Affordable Access

Antibiotics and morphinomimetic injections prevent automutilation behavior in rats after dorsal rhizotomy.

Authors
  • Suaudeau, C
  • de Beaurepaire, R
  • Rampin, O
  • Albe-Fessard, D
Type
Published Article
Journal
Clinical Journal of Pain
Publisher
Ovid Technologies (Wolters Kluwer) - Lippincott Williams & Wilkins
Publication Date
Jun 01, 1989
Volume
5
Issue
2
Pages
177–181
Identifiers
PMID: 2520400
Source
Medline
License
Unknown

Abstract

Unilateral section of dorsal roots C5 to T1 were performed in rats, and the automutilation behavior was measured by the extent of the limb lesions expressed in arbitrary units.

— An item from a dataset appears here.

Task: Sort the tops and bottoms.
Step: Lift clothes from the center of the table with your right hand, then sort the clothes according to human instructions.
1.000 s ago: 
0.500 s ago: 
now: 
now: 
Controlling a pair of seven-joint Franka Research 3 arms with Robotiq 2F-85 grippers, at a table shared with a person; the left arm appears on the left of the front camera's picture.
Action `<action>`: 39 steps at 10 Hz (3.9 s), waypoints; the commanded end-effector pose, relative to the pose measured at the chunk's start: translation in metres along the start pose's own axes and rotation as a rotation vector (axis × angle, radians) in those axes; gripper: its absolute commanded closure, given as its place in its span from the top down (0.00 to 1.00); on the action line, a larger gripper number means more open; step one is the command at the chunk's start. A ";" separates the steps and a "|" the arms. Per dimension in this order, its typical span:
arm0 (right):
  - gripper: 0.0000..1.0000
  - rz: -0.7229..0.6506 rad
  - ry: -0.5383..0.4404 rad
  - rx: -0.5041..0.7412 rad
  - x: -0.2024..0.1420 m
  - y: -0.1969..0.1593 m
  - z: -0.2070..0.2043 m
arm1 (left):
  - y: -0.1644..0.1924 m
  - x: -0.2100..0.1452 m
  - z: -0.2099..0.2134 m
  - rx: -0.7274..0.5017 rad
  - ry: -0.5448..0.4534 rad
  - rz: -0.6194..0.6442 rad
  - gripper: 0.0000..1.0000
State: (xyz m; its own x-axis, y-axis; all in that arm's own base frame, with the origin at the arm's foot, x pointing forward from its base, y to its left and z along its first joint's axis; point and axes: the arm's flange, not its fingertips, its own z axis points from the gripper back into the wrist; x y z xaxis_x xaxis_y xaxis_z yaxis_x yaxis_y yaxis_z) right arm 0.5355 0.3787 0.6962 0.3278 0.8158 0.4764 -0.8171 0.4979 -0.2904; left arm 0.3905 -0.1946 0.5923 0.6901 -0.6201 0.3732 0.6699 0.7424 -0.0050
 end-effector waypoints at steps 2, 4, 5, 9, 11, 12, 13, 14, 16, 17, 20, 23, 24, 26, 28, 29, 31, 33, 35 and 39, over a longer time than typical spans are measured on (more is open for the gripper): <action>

Changes in the scores of automutilation were studied after the injection of four substances: a morphinomimetic (pethidine) and three antibiotics, chloramphenicol, amoxicillin, and doxycycline. Effects were tested on groups of at least eight rats that were compared with another group of eight animals operated on in the same way but injected with distilled water. The animals of the group treated with pethidine performed significantly less autotomy than did the animals in the control group. The same effect was found when the animals were injected with chloramphenicol and amoxicillin. On the contrary, doxycycline was found less efficacious. These results are discussed using the hypothesis of autotomy caused by an abnormal painful sensation felt in the deafferented forelimb.